**What you should do:** Only the lines from the one containing "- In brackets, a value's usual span" through the end of the material are to be echoed, each exactly as it appears.

§

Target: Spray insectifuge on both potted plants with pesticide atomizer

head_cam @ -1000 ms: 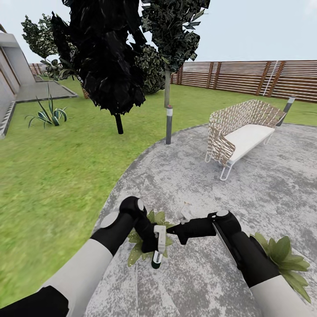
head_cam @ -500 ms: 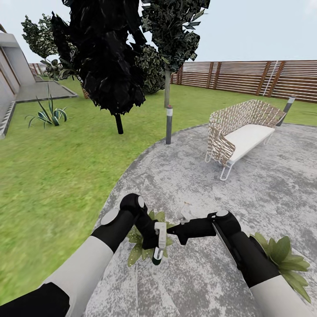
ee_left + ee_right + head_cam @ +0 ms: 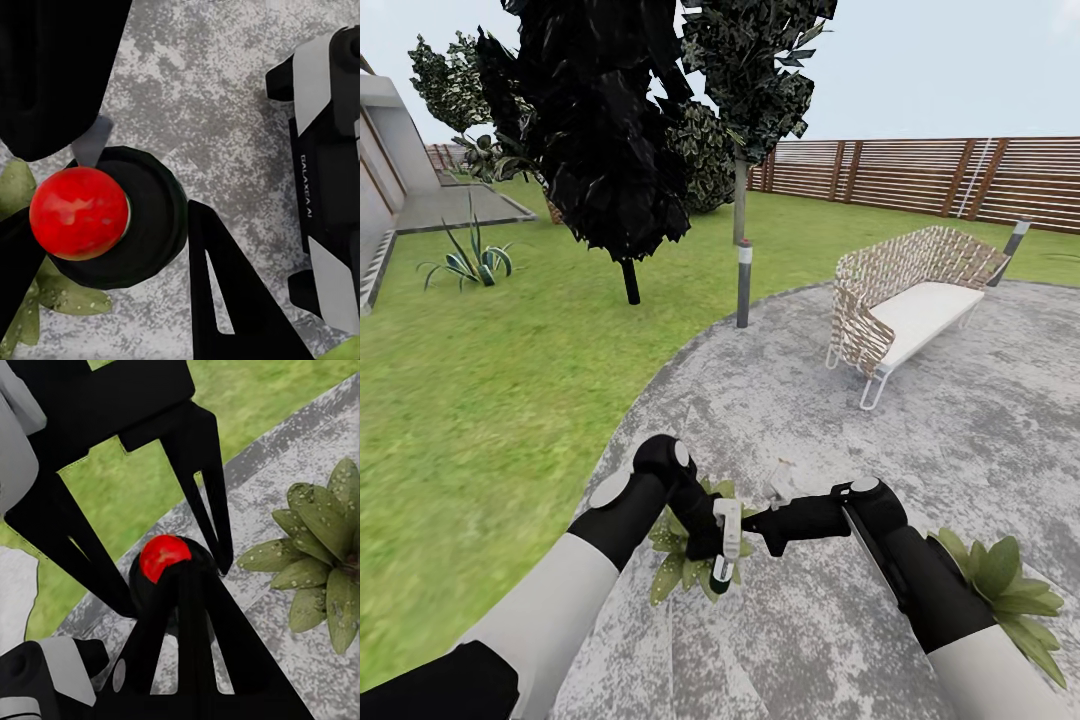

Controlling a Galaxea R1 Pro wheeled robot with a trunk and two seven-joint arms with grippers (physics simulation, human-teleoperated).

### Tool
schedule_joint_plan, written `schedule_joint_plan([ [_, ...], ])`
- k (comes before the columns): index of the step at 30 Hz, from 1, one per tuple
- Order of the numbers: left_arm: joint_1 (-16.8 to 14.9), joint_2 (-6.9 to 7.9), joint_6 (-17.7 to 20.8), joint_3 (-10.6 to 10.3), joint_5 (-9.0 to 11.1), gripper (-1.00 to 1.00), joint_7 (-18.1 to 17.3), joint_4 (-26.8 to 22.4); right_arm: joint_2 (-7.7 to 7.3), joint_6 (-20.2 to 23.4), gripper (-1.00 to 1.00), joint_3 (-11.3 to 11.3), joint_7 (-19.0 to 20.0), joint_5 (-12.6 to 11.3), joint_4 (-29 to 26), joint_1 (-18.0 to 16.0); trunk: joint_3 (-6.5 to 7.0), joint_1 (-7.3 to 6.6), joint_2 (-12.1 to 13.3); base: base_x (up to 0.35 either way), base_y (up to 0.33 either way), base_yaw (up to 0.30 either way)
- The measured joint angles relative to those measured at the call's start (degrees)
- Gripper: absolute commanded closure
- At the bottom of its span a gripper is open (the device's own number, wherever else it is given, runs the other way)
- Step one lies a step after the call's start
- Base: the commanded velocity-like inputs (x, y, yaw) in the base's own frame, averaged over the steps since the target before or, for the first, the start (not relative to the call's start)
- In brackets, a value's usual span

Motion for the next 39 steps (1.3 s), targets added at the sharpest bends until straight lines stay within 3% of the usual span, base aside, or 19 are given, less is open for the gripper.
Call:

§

**Response to this exercise:**
- In brackets, a value's usual span

Motion for the next 39 steps (1.3 s), targets added at the sharpest bends until straight lines stay within 3% of the usual span, base aside, or 19 are given, less is open for the gripper.
Call:

Nothing else remains for this exercise.